**TASK BRIEF:** Filter the material, keeping only lines with the word "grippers".

----

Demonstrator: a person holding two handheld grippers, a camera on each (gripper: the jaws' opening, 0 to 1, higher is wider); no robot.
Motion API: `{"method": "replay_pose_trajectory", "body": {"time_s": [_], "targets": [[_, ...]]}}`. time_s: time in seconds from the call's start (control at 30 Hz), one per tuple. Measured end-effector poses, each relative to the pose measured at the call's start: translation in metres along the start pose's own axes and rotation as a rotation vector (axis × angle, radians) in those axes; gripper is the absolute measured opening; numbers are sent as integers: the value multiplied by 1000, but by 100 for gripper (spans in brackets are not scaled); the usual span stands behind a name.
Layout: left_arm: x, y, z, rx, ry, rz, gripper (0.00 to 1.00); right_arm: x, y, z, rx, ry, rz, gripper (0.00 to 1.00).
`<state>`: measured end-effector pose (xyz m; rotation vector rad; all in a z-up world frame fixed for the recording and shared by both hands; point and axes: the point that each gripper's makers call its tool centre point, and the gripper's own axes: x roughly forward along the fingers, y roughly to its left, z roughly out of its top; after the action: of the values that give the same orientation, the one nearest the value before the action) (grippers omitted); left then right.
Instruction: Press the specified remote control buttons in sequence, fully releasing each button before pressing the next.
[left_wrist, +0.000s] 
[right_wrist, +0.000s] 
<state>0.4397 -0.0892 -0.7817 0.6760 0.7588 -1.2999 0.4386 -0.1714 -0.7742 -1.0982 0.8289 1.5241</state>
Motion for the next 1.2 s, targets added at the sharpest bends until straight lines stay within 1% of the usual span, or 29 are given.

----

**REPLY TO THE EXERCISE:**
Demonstrator: a person holding two handheld grippers, a camera on each (gripper: the jaws' opening, 0 to 1, higher is wider); no robot.
`<state>`: measured end-effector pose (xyz m; rotation vector rad; all in a z-up world frame fixed for the recording and shared by both hands; point and axes: the point that each gripper's makers call its tool centre point, and the gripper's own axes: x roughly forward along the fingers, y roughly to its left, z roughly out of its top; after the action: of the values that give the same orientation, the one nearest the value before the action) (grippers omitted); left then right.

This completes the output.